CBC¶
CBC is called the Cipher-block chaining mode, here
- IV does not require confidentiality
- IV must be unpredictable and must be complete.
Encryption¶
decryption¶
Advantages and disadvantages¶
Advantages¶
- The ciphertext block is not only related to the current ciphertext block, but also related to the previous ciphertext block or IV, hiding the statistical properties of the plaintext.
- Has a limited two-step error propagation feature, that is, a one-bit change in the ciphertext block only affects the current ciphertext block and the next ciphertext block.
- With self-synchronization feature, that is, the k-th block is correct, the k+1th block can be decrypted normally.
Disadvantages¶
- Encryption cannot be parallel, decryption can be parallel.
Application¶
CBC is widely used
- Common data encryption and TLS encryption.
- Integrity and identity authentication.
Attack¶
Byte reversal attack¶
Principle¶
The principle of byte inversion is very simple, we observe the decryption process can find the following characteristics:
- IV vector affects the first plaintext grouping
- The nth ciphertext packet can affect the n + 1 plaintext packet
Assuming that the n ciphertext is grouped as C_n, the decrypted n plaintext is grouped as P_n.
Then P_{n+1}=C_n~\text{xor}~f(C_{n+1}).
The f function is \text{Block Cipher Decryption} in the figure.
For the original text and ciphertext of a certain information, then we can modify the n ciphertext block C_n to C_n~\text{xor}~P_{n+1}~\text{xor}~ A. Then decrypt the ciphertext, then the decrypted n plaintext will soon become A.
Example¶
from flag import FLAG
from Crypto.Cipher import AES
from Crypto import Random
import base64
BLOCK_SIZE=16
IV = Random.new().read(BLOCK_SIZE)
passphrase = Random.new().read(BLOCK_SIZE)
pad = lambda s: s + (BLOCK_SIZE - len(s) % BLOCK_SIZE) * chr(BLOCK_SIZE - len(s) % BLOCK_SIZE)
unpad = lambda s: s [: - ord (s [len (s) - 1:])]
prefix = "flag="+FLAG+"&userdata="
suffix = "&user=guest"
def menu():
print "1. encrypt"
print "2. decrypt"
return raw_input("> ")
def encrypt():
data = raw_input("your data: ")
plain = prefix+data+suffix
aes = AES.new(passphrase, AES.MODE_CBC, IV)
print base64.b64encode(aes.encrypt(pad(plain)))
def decrypt():
data = raw_input("input data: ")
aes = AES.new(passphrase, AES.MODE_CBC, IV)
plain = unpad (aes.decrypt (base64.b64decode (data)))
print 'DEBUG ====> ' + plain
if plain[-5:]=="admin":
print plain
else:
print "you are not admin"
def main():
for _ in range(10):
cmd = menu()
if cmd=="1":
encrypt()
elif cmd == "2":
decrypt()
else:
exit()
if __name__=="__main__":
main()
Visible topic I hope we provide an encrypted string, if the final content of this string is admin.
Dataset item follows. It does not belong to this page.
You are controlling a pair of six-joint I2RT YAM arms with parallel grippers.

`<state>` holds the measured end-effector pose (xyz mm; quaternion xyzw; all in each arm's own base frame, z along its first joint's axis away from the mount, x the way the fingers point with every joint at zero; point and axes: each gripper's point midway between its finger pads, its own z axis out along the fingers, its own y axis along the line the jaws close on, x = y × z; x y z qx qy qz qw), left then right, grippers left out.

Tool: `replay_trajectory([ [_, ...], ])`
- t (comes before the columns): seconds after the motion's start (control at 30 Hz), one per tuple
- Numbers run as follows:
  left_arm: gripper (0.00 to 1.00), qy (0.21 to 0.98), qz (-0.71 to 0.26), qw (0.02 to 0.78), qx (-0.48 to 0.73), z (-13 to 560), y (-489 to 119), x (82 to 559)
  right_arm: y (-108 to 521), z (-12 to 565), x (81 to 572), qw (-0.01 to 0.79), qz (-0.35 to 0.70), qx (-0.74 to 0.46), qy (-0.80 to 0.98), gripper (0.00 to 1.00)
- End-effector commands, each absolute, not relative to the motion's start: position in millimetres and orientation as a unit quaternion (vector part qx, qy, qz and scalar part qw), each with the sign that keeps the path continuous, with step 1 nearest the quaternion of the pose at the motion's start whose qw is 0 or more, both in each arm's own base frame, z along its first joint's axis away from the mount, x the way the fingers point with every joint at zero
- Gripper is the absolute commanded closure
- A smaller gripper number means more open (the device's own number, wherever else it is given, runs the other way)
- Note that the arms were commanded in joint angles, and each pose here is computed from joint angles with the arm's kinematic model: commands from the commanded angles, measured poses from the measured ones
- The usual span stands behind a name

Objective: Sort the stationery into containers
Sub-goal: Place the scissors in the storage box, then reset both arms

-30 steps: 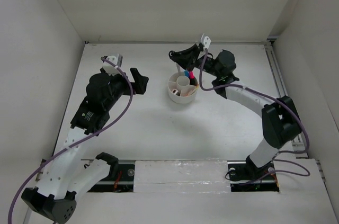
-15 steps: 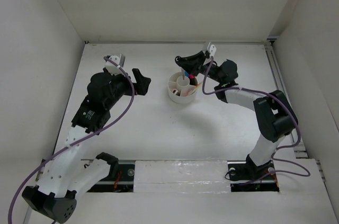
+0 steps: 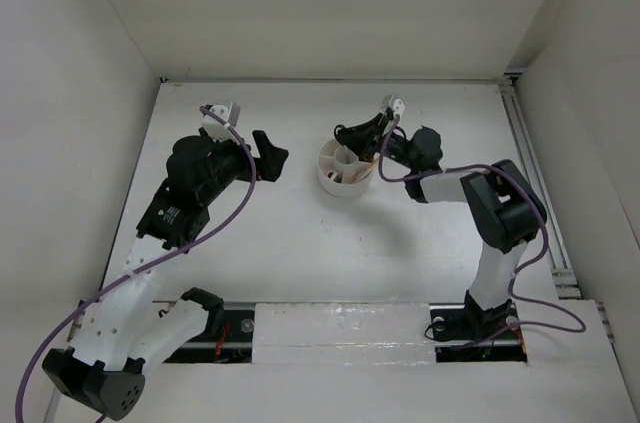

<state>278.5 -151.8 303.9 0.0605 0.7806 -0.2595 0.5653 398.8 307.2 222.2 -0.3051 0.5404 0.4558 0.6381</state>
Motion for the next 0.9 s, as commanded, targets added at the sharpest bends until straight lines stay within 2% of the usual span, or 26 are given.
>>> replay_trajectory([
  [0.0, 0.0, 0.761, -0.273, 0.583, 0.075, 316, -157, 279, 298, 273, 387, 0.701, 0.465, -0.311, 0.443, 1.0],
  [0.1, 0.0, 0.764, -0.272, 0.58, 0.075, 314, -158, 281, 299, 271, 387, 0.699, 0.469, -0.309, 0.444, 1.0],
  [0.2, 0.0, 0.764, -0.27, 0.581, 0.078, 314, -157, 281, 301, 261, 388, 0.69, 0.475, -0.308, 0.45, 0.89],
  [0.23, 0.0, 0.764, -0.269, 0.581, 0.078, 314, -157, 281, 301, 261, 387, 0.69, 0.481, -0.306, 0.446, 0.67],
  [0.33, 0.0, 0.764, -0.269, 0.581, 0.078, 314, -157, 281, 298, 255, 381, 0.69, 0.487, -0.298, 0.445, 0.46],
  [0.4, 0.0, 0.764, -0.269, 0.581, 0.078, 314, -157, 281, 294, 260, 378, 0.704, 0.482, -0.293, 0.431, 0.39],
  [0.47, 0.0, 0.764, -0.269, 0.581, 0.078, 314, -157, 281, 291, 264, 376, 0.708, 0.483, -0.285, 0.429, 0.29],
  [0.5, 0.0, 0.765, -0.263, 0.584, 0.072, 313, -155, 283, 290, 272, 373, 0.713, 0.482, -0.286, 0.421, 0.29],
  [0.53, 0.0, 0.765, -0.258, 0.586, 0.067, 313, -152, 284, 289, 274, 370, 0.71, 0.486, -0.284, 0.422, 0.0],
  [0.67, 0.0, 0.779, -0.215, 0.59, 0.007, 308, -131, 292, 276, 330, 357, 0.733, 0.479, -0.264, 0.404, 0.0],
  [0.73, 0.0, 0.784, -0.187, 0.592, -0.024, 306, -118, 298, 270, 334, 366, 0.743, 0.44, -0.242, 0.443, 0.0],
  [0.77, 0.0, 0.788, -0.18, 0.588, -0.032, 304, -116, 300, 266, 365, 356, 0.759, 0.425, -0.238, 0.432, 0.0],
  [0.87, 0.0, 0.794, -0.16, 0.584, -0.053, 300, -108, 302, 258, 367, 372, 0.757, 0.35, -0.191, 0.518, 0.0],
])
The program will output clear text. Therefore, the problem flow is to provide a plain text first, and then modify the ciphertext so that the final content of the decrypted string is admin. We can enumerate the length of the flag to determine where we need to modify it.
The following is exp.py
from pwn import *
import base64
pad = 16
data = 'a' * pad
for x in range(10, 100):
r = remote('xxx.xxx.xxx.xxx', 10004)
#r = process('./chall.sh')
r.sendlineafter('> ', '1')
r.sendlineafter('your data: ', data)
cipher = list(base64.b64decode(r.recv()))
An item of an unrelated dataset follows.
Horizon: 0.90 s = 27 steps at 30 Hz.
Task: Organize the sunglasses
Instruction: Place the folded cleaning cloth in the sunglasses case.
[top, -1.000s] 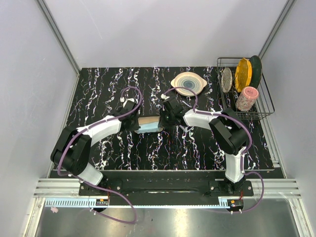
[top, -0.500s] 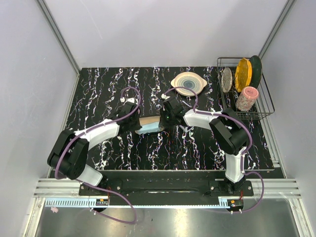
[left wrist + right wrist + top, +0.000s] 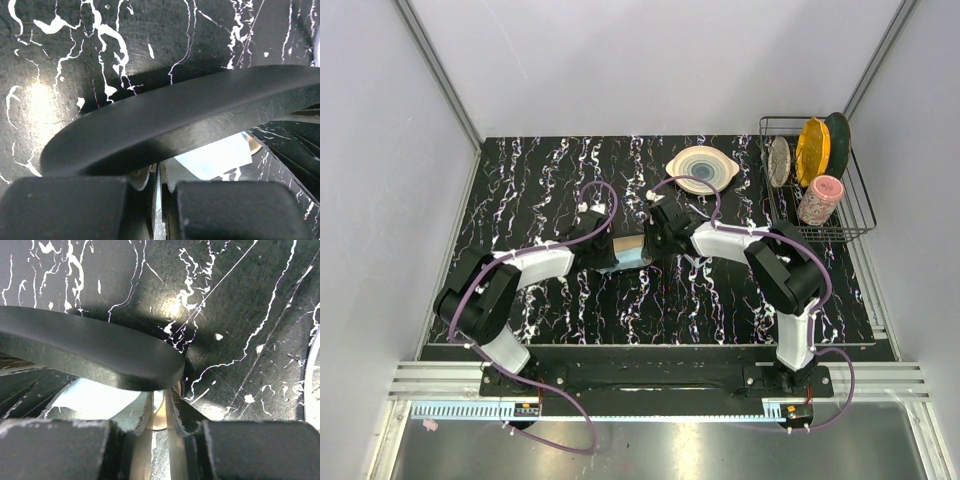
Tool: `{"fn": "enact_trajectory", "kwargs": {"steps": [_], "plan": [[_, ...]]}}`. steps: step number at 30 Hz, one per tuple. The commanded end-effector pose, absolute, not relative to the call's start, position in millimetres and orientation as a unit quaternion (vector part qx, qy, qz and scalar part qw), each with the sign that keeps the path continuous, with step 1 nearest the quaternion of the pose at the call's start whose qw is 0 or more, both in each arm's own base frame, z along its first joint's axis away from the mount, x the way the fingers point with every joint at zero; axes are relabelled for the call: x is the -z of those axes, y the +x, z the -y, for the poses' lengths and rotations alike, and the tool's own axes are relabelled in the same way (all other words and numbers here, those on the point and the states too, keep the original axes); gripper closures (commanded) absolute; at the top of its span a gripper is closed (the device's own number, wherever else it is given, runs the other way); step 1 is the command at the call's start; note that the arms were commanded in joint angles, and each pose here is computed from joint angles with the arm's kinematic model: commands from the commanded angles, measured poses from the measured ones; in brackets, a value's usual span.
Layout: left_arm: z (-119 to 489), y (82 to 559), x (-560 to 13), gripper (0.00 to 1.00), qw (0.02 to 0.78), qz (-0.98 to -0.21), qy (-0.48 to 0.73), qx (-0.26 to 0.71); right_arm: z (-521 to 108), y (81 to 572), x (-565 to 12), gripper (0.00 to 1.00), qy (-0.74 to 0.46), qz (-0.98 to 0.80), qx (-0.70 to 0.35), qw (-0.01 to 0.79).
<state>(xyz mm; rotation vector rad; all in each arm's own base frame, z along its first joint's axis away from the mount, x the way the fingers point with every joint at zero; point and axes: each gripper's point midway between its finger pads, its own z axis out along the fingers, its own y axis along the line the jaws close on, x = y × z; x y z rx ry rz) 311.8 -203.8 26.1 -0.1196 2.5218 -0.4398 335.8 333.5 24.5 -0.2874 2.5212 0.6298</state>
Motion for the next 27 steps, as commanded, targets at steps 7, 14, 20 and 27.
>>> {"fn": "enact_trajectory", "kwargs": {"steps": [7, 14, 20, 27], "plan": [[197, 304, 0, 0.97, 0.251, -0.958, -0.066, 0.126, -333, 334, -46, 0.82, -0.109, -0.93, -0.224, 0.271], [192, 294, 11, 0.99, 0.227, -0.966, -0.07, 0.104, -346, 329, -67, 0.82, -0.105, -0.921, -0.264, 0.266], [187, 290, 18, 1.0, 0.213, -0.97, -0.074, 0.088, -355, 326, -96, 0.82, -0.102, -0.908, -0.301, 0.274], [188, 288, 23, 1.0, 0.203, -0.973, -0.073, 0.085, -358, 324, -109, 0.8, -0.098, -0.901, -0.319, 0.277]]}}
#print 'cipher ===>', ''.join(cipher)
BLOCK_SIZE = 16
prefix = "flag=" + 'a' * x + "&userdata="
suffix = "&user=guest"
plain = prefix + data + suffix
idx = (22 + x + pad) % BLOCK_SIZE + ((22 + x + pad) / BLOCK_SIZE - 1) * BLOCK_SIZE
cipher[idx + 0] = chr(ord(cipher[idx + 0]) ^ ord('g') ^ ord('a'))
cipher[idx + 1] = chr(ord(cipher[idx + 1]) ^ ord('u') ^ ord('d'))
cipher[idx + 2] = chr(ord(cipher[idx + 2]) ^ ord('e') ^ ord('m'))
cipher[idx + 3] = chr(ord(cipher[idx + 3]) ^ ord('s') ^ ord('i'))
cipher[idx + 4] = chr(ord(cipher[idx + 4]) ^ ord('t') ^ ord('n'))
r.sendlineafter('> ', '2')
r.sendlineafter('input data: ', base64.b64encode(''.join(cipher)))
msg = r.recvline()
if 'you are not admin' not in msg:
print msg
break
r.close()
Padding Oracle Attack¶
See the introduction below for details.